## Exercise prompt
Give a bare count of the lines with "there" in the material below.

## Material shown

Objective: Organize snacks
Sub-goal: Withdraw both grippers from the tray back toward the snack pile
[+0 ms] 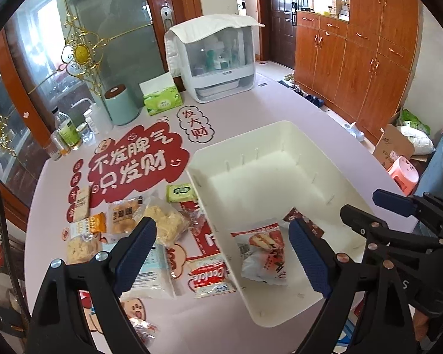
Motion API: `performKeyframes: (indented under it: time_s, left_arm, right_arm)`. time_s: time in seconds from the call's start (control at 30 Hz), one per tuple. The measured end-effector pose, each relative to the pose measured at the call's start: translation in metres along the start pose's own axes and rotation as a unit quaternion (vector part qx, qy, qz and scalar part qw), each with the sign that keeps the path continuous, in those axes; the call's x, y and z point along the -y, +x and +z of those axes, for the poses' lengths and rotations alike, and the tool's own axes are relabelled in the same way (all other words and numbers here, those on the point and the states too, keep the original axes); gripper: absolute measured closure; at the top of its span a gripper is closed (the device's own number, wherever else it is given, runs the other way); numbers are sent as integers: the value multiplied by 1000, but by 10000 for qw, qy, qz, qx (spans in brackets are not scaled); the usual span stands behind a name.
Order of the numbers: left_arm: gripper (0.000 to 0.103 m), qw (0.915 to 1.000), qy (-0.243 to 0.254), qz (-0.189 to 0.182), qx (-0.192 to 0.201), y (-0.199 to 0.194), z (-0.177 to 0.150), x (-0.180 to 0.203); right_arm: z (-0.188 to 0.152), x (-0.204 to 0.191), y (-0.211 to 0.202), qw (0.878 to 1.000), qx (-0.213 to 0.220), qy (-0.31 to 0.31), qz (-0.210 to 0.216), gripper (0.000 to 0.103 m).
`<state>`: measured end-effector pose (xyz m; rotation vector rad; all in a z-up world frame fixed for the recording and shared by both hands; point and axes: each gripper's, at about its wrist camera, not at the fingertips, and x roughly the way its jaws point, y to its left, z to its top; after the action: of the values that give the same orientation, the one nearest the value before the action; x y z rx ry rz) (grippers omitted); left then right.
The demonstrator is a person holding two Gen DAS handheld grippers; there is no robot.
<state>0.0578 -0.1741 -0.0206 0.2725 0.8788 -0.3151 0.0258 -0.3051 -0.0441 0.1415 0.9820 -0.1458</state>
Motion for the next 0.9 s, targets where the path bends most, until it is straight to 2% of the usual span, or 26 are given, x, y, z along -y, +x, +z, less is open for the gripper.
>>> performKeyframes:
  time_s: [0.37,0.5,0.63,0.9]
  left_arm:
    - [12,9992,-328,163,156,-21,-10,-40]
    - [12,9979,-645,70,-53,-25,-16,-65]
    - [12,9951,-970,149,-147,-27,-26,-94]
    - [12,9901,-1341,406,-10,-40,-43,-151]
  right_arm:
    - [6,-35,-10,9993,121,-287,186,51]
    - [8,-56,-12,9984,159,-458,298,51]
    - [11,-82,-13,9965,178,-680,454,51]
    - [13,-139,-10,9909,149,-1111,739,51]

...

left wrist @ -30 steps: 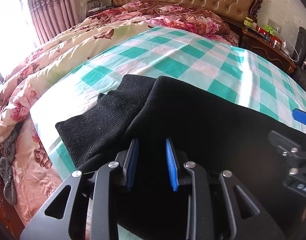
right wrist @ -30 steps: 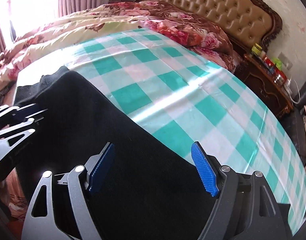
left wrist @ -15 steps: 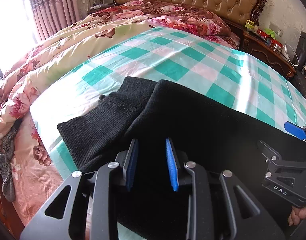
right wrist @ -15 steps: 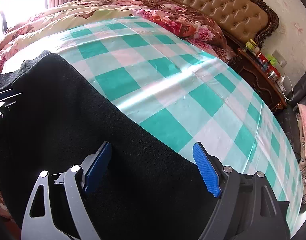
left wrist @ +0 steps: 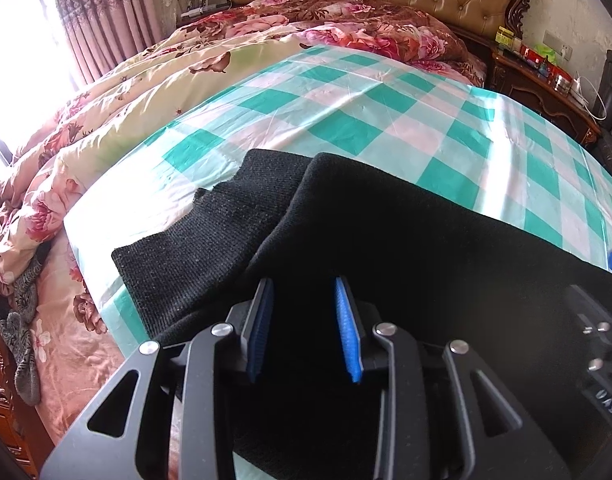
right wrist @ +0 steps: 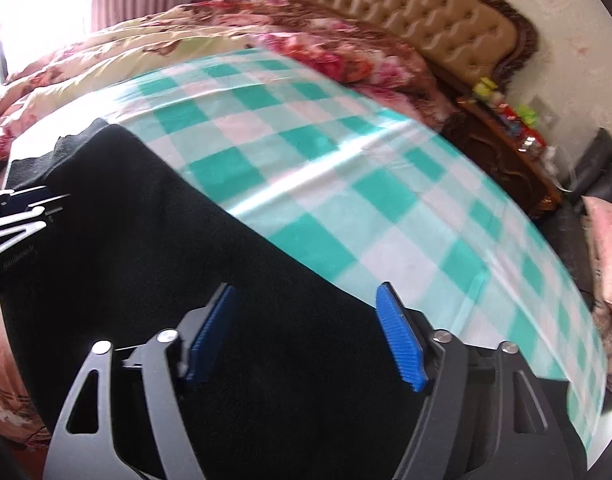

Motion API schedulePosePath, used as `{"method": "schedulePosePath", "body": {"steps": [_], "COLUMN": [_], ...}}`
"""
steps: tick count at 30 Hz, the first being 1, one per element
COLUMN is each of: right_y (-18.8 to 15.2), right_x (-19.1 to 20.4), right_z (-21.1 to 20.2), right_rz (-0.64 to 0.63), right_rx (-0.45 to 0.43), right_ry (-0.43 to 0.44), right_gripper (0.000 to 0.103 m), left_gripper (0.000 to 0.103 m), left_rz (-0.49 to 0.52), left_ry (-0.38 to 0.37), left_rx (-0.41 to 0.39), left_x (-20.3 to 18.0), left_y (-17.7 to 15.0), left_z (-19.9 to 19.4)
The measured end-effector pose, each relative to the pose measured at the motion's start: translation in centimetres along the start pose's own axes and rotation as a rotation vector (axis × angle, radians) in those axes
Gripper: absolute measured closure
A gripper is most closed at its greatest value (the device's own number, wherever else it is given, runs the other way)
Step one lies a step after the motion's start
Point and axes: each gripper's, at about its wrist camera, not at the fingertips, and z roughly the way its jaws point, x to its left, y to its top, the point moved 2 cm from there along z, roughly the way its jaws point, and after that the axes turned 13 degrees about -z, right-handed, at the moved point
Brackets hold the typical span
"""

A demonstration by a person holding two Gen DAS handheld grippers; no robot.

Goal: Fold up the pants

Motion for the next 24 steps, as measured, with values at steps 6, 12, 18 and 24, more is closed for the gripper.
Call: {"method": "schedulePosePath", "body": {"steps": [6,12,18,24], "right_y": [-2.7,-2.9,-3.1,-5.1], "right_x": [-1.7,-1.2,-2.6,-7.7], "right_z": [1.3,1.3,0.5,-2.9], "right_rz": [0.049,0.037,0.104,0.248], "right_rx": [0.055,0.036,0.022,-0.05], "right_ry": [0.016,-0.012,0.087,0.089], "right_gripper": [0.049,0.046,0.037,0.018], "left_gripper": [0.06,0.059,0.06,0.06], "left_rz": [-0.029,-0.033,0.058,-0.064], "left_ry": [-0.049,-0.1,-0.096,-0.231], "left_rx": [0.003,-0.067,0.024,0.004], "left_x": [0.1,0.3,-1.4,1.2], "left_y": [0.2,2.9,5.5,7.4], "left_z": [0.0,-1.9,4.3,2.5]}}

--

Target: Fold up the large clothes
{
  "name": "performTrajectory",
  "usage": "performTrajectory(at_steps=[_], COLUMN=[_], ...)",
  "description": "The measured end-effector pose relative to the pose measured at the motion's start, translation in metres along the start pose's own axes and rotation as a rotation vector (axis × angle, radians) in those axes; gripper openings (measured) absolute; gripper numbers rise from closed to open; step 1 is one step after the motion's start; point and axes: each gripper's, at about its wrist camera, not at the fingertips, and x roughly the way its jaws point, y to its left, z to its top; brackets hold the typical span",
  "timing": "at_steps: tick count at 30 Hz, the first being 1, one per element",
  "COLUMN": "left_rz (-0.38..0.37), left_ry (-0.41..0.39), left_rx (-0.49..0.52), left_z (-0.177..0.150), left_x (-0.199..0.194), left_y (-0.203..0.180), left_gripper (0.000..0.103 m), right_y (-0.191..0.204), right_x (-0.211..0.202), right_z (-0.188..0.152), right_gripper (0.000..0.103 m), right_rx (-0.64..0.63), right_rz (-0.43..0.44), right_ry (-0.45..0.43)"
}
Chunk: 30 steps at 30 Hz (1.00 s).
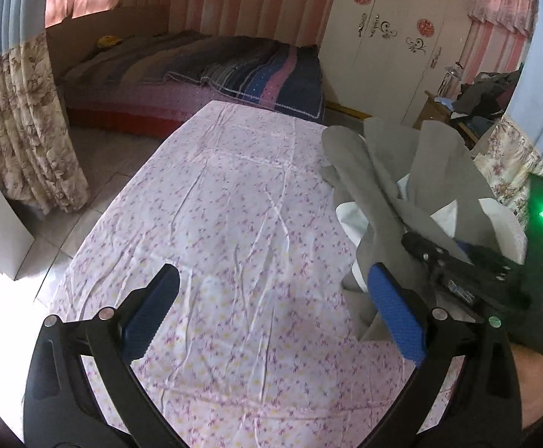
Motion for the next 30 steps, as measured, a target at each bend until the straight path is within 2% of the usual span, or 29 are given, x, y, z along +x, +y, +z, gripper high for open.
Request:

## Written answer
2